The other side of the moon

[philiptellis] /bb|[^b]{2}/
Never stop Grokking


Wednesday, May 14, 2025

Ansible: Extracting multiple attributes from a list of dicts

I've been writing a bunch of ansible playbooks, and in one case I had to transform a list of dicts to extract two attributes from each dict and create a new list of dicts. i.e., given a list like this:

entities:
  - id: 123
    label: Label 1
    type: foo
    status: enabled
  - id: 234
    label: Label 2
    type: foo
    status: enabled
  - id: 345
    label: Label 3
    type: bar
    status: enabled

I need to transform it into this:

entities:
  - id: 123
    type: foo
  - id: 234
    type: foo
  - id: 345
    type: bar

I found the examples in the ansible docs to be very limited. In most cases there are no examples that show the use of additional parameters to filters. I defintely couldn't find anything that would let me extract two attributes from a list of dicts. There are examples to extract a single element using map(attribute='xxx'), but nothing to extract more than one attribute, so I had to come up with something of my own.

I ended up with two possible solutions depending on how much flexibility you have in your playbook.

1. Using loop

The easier option is to use loop and construct the new list one element at a time. You can do this if you have the option to use a set_fact block separate from where you need to use the variable.

- set_fact:
    entities_transformed: '{{ entities_transformed|d([]) + [{"id": item.id, "type": item.type}] }}'
  loop: '{{ entities }}'

This set_fact block creates a new fact called entities_transformed by repeatedly appending each transformed element to a new list.

2. As a one liner

If you need to write it all as a one liner without a set_fact, then this second approach works for you.

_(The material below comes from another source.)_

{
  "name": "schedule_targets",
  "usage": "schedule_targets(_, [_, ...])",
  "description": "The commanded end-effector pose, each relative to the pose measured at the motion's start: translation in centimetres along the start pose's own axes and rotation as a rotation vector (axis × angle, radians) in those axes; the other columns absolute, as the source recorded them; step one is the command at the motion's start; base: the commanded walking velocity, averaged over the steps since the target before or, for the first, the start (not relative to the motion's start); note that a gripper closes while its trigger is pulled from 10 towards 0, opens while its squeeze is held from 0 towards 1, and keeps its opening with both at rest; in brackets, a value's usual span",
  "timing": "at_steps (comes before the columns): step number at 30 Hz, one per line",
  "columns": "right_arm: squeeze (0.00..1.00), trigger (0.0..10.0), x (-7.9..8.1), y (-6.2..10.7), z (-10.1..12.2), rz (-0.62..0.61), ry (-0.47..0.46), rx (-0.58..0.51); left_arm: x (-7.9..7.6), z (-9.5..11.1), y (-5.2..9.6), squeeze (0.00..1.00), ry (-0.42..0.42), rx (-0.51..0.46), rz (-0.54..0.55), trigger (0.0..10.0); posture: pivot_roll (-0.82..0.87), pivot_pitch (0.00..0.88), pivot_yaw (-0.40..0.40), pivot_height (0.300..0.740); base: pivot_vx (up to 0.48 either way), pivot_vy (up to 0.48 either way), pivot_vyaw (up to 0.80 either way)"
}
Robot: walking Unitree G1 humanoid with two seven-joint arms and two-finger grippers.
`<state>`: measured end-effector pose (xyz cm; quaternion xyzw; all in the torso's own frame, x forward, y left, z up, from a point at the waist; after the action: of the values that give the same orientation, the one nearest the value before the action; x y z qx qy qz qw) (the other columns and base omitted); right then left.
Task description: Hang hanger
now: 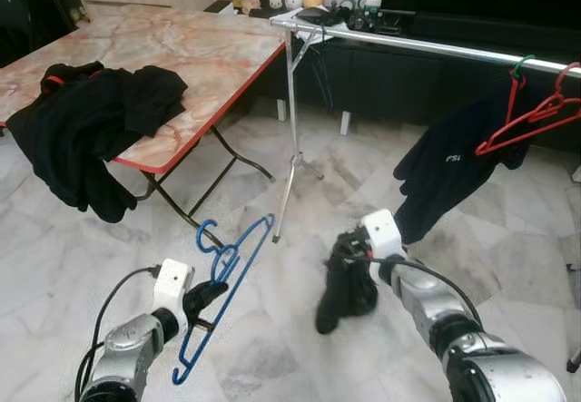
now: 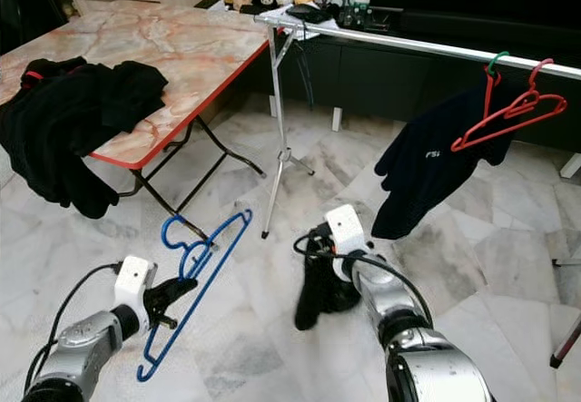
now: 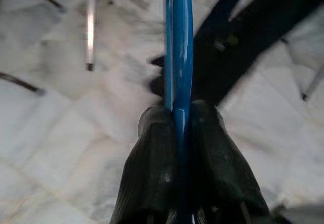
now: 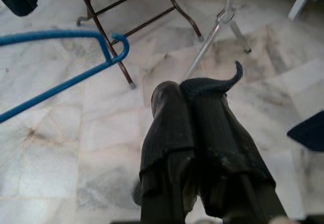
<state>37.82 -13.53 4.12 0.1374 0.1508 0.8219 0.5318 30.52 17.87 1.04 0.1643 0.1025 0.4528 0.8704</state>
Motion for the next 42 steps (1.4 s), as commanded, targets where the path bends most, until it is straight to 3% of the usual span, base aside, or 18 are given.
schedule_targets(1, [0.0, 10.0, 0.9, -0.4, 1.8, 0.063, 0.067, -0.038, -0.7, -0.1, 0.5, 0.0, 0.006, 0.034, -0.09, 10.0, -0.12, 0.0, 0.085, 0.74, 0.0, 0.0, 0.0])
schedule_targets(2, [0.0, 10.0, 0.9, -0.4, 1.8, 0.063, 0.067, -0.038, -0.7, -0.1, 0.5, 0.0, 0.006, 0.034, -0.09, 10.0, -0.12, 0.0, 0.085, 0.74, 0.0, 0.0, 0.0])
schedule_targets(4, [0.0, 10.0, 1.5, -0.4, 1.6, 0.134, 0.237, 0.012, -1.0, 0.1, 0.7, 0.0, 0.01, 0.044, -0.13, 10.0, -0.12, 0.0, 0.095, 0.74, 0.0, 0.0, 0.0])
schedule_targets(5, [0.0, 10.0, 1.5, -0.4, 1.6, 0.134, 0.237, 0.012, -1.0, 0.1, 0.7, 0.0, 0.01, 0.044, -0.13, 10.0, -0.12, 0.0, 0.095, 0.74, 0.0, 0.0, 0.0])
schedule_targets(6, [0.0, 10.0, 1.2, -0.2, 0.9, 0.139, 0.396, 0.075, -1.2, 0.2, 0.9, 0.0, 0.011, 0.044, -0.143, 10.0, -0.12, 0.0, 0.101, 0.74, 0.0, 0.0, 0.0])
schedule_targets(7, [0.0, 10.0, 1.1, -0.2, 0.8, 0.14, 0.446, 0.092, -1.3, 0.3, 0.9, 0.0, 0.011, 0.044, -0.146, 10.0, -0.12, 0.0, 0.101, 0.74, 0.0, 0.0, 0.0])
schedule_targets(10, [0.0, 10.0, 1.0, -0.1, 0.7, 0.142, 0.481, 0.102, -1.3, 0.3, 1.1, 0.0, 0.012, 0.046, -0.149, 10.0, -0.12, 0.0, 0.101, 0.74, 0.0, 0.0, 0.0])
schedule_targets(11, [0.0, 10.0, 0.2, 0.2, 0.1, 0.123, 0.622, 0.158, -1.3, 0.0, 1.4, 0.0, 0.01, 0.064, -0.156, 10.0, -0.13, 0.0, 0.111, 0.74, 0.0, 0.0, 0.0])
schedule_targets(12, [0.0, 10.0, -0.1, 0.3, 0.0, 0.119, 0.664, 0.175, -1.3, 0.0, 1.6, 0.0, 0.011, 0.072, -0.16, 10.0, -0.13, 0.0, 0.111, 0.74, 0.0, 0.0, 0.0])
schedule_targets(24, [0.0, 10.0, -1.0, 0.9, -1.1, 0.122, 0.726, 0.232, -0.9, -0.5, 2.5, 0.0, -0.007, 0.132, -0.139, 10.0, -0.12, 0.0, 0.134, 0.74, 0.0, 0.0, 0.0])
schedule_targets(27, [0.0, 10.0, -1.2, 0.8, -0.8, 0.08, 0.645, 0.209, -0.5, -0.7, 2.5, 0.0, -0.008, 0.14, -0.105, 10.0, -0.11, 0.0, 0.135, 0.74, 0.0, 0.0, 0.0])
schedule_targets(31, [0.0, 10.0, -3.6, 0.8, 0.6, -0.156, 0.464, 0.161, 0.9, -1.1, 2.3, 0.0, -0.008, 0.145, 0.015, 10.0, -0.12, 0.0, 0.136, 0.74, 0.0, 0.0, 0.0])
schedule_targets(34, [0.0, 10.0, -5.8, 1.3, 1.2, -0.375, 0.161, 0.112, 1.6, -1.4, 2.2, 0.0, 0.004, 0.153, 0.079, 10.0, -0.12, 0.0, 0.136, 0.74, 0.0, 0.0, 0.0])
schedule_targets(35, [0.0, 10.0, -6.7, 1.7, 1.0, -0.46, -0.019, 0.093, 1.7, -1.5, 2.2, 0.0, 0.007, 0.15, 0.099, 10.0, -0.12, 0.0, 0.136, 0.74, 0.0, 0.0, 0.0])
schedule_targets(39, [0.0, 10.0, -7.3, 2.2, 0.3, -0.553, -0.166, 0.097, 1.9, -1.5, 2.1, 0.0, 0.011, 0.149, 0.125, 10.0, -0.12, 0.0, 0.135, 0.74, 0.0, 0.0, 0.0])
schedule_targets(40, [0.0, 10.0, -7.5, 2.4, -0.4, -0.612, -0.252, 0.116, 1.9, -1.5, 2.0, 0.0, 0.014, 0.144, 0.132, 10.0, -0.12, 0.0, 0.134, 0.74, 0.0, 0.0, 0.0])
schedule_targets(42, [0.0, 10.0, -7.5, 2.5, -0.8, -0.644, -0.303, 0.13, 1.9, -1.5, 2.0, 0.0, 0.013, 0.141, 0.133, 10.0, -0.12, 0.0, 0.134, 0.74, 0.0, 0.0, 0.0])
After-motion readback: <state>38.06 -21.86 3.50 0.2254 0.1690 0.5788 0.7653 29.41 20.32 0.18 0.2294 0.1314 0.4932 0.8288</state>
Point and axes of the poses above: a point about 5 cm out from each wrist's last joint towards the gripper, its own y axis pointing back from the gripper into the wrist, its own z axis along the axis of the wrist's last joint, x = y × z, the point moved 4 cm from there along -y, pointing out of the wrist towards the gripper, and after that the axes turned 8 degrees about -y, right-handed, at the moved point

  entities_transformed: '{{ entities
                            | map("dict2items")
                            | map("selectattr", "key", "in", ["id", "type"])
                            | map("items2dict") }}'

This works in multiple steps and I'll explain each with what the output looks like at that stage.

map("dict2items")

This transforms the entities list into the following:

  - - key: id
      value: 123
    - key: label
      value: Label 1
    - key: type
      value: foo
    - key: status
      value: enabled
  - - key: id
      value: 234
    - key: label
      value: Label 2
    - key: type
      value: foo
    - key: status
      value: enabled
  - - key: id
      value: 345
    - key: label
      value: Label 3
    - key: type
      value: bar
    - key: status
      value: enabled
map("selectattr", "key", "in", ["id", "type"])

This strips down to the required keys:

  - - key: id
      value: 123
    - key: type
      value: foo
  - - key: id
      value: 234
    - key: type
      value: foo
  - - key: id
      value: 345
    - key: type
      value: bar
map("items2dict")

This reverses the first step giving us the following:

  - id: 123
    type: foo
  - id: 234
    type: foo
  - id: 345
    type: bar

Both options work equally well, but I prefer the second because it avoids creating additional facts and requiring loops in places where I cannot use one.

Tuesday, April 22, 2025

Fixing a system without enough RAM for a text editor

Someone on quora asked why people still use editors like emacs and vim when more modern alternatives exist.

There were so many great answers that I didn't need to answer the original question. I couldn't possibly add more to the question of why emacs or vim. Instead, I was reminded of an experience where even emacs/vim weren't options.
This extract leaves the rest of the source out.